A new legendary moment was born, add to that all the catapults that took place at different locations around the world in the ACWS and all of sudden the "new" America's Cup had reached the spin cycle of euphoria on everyone's phone, laptop or television (another invention by our generation).
Problem was that with all the humorous moments on You Tube, a serious storm was percolating under the surface. What was going to happen with the much more powerful, much bigger cats when they hit the water?
Then the warning signs: four incidents of note happened in a short span that should have raised red flags at the time, but again no-one had gotten seriously hurt as yet.
First, Artemis cracked a new wing sail that had been attached to a trimaran in early testing. I'm no designer, but it seems that a wing built and loaded for a 72-foot cat wouldn't be a good fit for a 60-foot tri. I don't know, maybe it's just me!
Anyway, that set the team back in a huge way, not to mention they already probably knew that their first AC72 was going to be a Dodo boat before it even hit the water. Worse still, it was painted red! Bad luck in the America's Cup.

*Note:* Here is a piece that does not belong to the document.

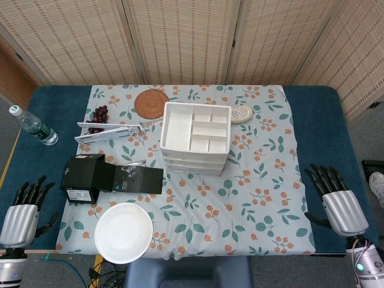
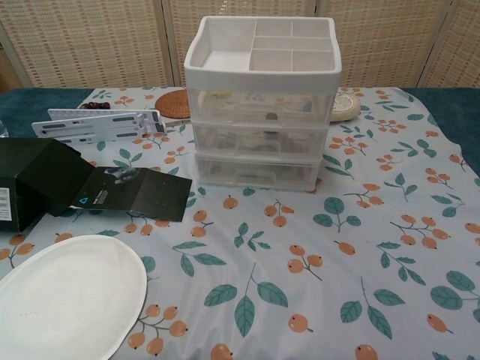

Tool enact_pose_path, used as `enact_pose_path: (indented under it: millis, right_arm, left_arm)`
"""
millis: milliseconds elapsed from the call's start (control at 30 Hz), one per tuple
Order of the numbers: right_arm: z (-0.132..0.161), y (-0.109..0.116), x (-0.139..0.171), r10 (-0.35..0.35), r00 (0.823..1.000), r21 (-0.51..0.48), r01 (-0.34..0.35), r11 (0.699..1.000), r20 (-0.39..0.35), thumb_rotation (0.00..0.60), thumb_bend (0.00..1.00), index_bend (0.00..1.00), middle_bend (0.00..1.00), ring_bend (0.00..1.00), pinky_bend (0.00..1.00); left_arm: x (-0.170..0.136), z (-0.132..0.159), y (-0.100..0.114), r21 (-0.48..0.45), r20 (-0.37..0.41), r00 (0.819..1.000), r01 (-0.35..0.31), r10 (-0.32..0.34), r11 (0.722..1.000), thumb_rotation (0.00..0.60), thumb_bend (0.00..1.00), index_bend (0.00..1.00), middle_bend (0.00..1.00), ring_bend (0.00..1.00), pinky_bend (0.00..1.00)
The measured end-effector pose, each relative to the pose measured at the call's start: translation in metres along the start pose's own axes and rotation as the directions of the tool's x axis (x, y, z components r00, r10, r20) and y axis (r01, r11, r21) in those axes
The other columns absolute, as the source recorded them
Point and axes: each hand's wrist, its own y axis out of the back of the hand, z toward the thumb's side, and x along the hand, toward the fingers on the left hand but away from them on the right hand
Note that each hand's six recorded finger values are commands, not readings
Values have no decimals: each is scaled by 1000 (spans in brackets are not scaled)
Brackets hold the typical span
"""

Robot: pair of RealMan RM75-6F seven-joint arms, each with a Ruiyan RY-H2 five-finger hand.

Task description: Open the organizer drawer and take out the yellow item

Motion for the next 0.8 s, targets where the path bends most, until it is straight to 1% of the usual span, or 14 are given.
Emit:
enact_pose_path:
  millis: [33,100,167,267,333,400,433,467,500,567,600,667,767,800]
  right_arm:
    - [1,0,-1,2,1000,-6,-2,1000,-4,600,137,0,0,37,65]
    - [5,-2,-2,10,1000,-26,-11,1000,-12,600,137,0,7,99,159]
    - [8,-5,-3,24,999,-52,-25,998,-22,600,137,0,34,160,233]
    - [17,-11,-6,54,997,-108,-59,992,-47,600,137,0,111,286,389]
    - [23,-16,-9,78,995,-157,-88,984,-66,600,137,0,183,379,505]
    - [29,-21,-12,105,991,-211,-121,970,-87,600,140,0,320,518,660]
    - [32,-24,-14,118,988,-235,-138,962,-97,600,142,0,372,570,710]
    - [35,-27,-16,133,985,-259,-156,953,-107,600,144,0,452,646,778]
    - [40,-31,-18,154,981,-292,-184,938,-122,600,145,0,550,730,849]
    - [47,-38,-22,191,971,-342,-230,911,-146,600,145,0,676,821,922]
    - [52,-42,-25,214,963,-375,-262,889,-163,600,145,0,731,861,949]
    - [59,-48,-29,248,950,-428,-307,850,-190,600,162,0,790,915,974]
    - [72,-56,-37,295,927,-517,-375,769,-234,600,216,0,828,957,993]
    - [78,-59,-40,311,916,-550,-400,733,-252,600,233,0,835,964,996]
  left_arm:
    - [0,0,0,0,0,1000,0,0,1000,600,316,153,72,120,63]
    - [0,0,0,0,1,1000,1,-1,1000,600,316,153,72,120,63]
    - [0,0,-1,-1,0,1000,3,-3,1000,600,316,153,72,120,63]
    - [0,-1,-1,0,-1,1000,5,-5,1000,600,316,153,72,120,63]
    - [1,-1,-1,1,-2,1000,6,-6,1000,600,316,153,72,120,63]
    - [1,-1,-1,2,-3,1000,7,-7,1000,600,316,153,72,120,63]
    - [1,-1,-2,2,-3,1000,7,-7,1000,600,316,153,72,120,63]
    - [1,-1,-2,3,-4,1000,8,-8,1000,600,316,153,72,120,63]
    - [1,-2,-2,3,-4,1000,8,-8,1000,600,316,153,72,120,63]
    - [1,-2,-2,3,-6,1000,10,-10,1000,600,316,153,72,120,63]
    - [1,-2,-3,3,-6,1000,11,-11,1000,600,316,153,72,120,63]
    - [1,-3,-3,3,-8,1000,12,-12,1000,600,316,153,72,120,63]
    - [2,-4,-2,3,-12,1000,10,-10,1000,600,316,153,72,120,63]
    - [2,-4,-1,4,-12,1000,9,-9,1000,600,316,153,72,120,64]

Second and the same team, Artemis had a structure failure during a load tow test, before the new wing sail was even attached. In response at the time to concerns that their AC72 program was struggling to get out of the gate, then-skipper Hutchinson responded that the team, "hasn't gone without its hiccups. We went out and we were going through certain procedures of structural testing. While we were out we made a bit of a mental mistake and broke a couple of things. We had to go back and fix them.
"We are getting issues on the new boat sorted out right now," said Hutchinson at the time. "We're exploring new territory here. In actuality, it's going to be like putting people on the moon."

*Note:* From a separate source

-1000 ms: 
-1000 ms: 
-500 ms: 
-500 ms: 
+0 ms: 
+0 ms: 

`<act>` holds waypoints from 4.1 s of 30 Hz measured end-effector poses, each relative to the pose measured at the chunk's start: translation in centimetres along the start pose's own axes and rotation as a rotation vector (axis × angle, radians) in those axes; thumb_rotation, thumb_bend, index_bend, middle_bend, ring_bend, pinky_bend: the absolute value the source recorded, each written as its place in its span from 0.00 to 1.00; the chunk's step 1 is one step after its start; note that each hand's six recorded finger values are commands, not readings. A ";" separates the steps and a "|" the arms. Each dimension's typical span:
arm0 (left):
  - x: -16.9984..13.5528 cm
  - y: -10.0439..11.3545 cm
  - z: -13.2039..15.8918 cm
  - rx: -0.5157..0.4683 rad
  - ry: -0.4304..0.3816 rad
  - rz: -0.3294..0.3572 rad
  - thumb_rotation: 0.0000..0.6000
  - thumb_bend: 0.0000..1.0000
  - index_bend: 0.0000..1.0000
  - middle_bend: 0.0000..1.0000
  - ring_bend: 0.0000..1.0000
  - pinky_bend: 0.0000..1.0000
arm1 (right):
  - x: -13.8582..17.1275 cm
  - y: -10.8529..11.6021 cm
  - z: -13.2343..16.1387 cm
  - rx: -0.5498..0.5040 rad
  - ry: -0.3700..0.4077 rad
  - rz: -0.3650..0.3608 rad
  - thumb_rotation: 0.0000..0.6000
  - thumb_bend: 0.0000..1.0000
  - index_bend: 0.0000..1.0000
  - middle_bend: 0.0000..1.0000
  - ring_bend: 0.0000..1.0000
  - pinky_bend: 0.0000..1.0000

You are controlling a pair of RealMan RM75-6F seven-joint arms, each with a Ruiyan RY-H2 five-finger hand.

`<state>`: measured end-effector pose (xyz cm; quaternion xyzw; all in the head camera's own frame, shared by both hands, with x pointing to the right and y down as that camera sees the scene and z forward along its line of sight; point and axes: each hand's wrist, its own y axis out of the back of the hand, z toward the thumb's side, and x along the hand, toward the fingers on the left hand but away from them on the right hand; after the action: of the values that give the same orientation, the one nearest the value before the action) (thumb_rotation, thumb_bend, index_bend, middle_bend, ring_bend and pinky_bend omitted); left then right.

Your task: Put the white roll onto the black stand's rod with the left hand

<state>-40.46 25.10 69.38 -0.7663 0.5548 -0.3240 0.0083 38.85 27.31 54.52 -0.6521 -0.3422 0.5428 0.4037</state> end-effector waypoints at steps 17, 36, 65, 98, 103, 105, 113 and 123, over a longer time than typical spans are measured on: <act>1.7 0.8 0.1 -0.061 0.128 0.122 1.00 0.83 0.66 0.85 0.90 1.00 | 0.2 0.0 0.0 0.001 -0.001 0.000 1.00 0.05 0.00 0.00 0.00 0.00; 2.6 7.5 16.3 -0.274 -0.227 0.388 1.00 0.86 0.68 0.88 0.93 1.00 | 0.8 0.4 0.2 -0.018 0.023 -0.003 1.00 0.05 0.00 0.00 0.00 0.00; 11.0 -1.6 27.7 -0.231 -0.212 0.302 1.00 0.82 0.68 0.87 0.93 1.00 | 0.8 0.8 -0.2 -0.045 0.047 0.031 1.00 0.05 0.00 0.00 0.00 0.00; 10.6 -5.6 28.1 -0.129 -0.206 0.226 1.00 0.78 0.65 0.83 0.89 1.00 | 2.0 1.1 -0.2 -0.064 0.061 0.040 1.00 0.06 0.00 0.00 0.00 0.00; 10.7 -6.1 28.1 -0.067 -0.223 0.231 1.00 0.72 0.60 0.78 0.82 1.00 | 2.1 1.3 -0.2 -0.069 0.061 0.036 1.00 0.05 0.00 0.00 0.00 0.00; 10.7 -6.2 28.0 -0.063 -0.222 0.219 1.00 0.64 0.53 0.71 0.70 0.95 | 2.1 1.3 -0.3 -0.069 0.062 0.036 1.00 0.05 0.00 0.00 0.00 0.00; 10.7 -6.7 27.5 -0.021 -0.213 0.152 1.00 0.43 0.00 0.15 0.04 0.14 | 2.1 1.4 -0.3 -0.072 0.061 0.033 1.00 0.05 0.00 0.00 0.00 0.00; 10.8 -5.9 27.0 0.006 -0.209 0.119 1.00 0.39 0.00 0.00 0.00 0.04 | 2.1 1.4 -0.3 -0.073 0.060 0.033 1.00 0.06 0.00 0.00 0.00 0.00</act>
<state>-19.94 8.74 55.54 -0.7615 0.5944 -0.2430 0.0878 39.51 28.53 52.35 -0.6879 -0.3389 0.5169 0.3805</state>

Third and right after Oracle Racing USA put their new "black bat cat" on the water, they had a "foil" failure in or around the South Bay in moderate sailing conditions at the time that put the boat back in the shop for several weeks, before the team fashioned a new foil from the team's now antiquated trimaran.
Fourth, by now the writing is on the wall, not the urban graffiti that definitely catches your eye on the subway, but not exactly the fine print either. Oracle 17 went out in challenging conditions and at the end of a long day of practice attempted a risky bear-away maneuver against a strong ebb tide digging their hulls well into and under the water. The boat pitched forward in almost slow motion allowing the crew precious seconds to save themselves, before $8 million went floating out to sea destroying the wing sail in the process.
Thankfully no one was seriously hurt and maybe that was the problem to date. If someone had gotten critically injured maybe the teams and the organizers would have taken a good look in the mirror, sat down last November, to look at some safety recommendations. Again, in hindsight it is easier to look back than it is to look forward sometimes.
Which brings us to the here and now with many elements of the America's Cup races on the precipice and an astounding silly season of accusations flying back and forth between usually deadpan serious guys, who have now resorted to name calling and character attacks.
If not for the accident on May 9 that claimed the life of Andrew Simpson, most of this would be folly, but no actions or words of rhetoric can ever replace what was lost. To date, the accident remains a mystery to most, but that boat had some structural issues that possibly could have contributed to the way the incident unfolded.
So every time from here on out that one of the AC72's looks like it's going to just take off, or every time the bows dig into the water for more than a momentary moment, or anytime the boats twitch, turn or tumble, we will hold our breaths, sweaty palms and all hoping, praying that the remainder of the 34th America's Cup will be safe and sound for all the teams.